Almost a decade ago, Google founder Larry Page said  that he hoped his company’s search function would eventually  “be included in people’s brains.” His aspirations have echoed down the ages; from  Piers Plowman to Gibson’s Neuromancer to, er, Inception – fiction is littered with references to the control / liberation of our senses along neurological highways. dont be evil

But today, even in the cold, conscious NOW, no-one  in their right mind would bet against Google  making that fiction a reality.

When (not if) that happens, connecting the Internet directly to your brain will be as normal as the once fantastical notion of wireless networking, closely followed  by downloading books (and all forms of digital content) to and from the frontal cortex in the blink of an eye.

In The Blind Giant, How to Survive in the Digital Age, Google’s “Don’t Be Evil” mission statement is condoned by  the author Nick Harkaway. I agree with him – Whatever your opinion of Google as corporate entity, its founding principles were forged in a fire of good intentions. Google today isn’t the problem though, as Harkaway points out, the problem might become who owns Google tomorrow – in a neuro-connected world where “to wonder something is to know the answer” then ‘who’ or ‘what’ company  decides ‘the answers’ determines what we know, think and ultimately, believe.

Let’s imagine, while we still can, that all the data connected to our brains falls into the hands of someone less likeable than Larry Page. It’s a worrying thought and yet the simple act of reading books may yet save us from would-be dictators of the data-driven universe. As Nick says  in The Blind Giant, reading has “created the brain we have”, it  is “a path to empathy”, and in being so, both a bridge and a barricade to the best and worst aspects of the  digital world. brain connected to computer mouse home page

Unlike downloading a book’s digital code straight to your memory bank,  reading demands a constant interplay between experience and introspection and  uses parts of the brain that other content, such as watching TV or playing games, simply cannot reach. And by this I don’t mean reading status updates, tweets or directions on your SAT NAV. I  mean proper book reading, the kind for which you have no time in your busy life, but which could, in time, save human life as we know it.

Forewarned is forearmed, so here is a brief reading list for those who believe that knowledge is indeed power.

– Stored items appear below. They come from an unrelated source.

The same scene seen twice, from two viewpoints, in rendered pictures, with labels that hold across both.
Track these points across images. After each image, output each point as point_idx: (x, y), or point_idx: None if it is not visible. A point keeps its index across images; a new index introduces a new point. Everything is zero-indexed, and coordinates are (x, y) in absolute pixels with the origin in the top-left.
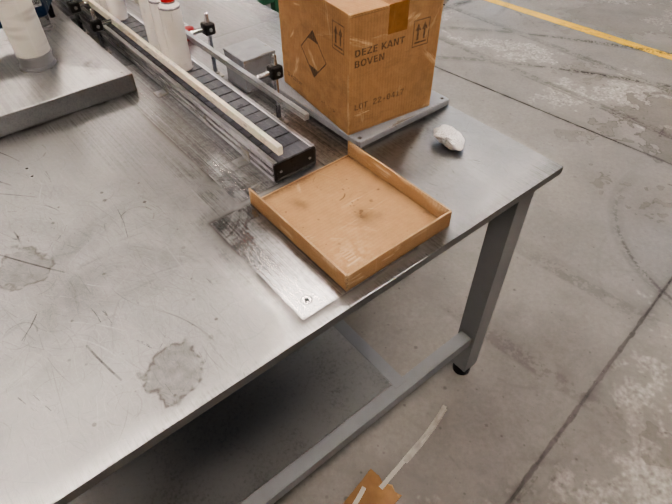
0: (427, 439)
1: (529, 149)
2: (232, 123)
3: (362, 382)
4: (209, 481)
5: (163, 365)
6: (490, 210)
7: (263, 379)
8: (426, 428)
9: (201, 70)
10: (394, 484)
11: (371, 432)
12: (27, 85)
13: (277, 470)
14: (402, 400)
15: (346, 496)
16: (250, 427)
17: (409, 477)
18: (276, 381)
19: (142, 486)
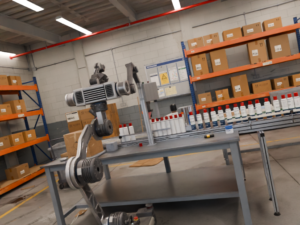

Five  (Non-Fiction) Books That Might Just Save Mankind

  1. *Nick Harkaway : The Blind Giant, How to Survive in the Digital Age
  2. Susan Greenfield: You and Me: The Neuroscience of Identity
  3. Ben Hammersley: 64 Things You Need to Know Now for Then
  4. Tom Chatfield: Netymology, From Apps to Zombies, A Linguistic Celebration of the Digital World
  5. Kenneth Neil Kukier and Viktor Mayer-Schonberger  – Big Data, A Revolution That Will Transform How We Live Work And Think

* I’ll be hosting a Books for Breakfast at Soho House with Nick on Friday May 24th at 0900 – email reception@booksforbreakfast.com if you’d like to join us.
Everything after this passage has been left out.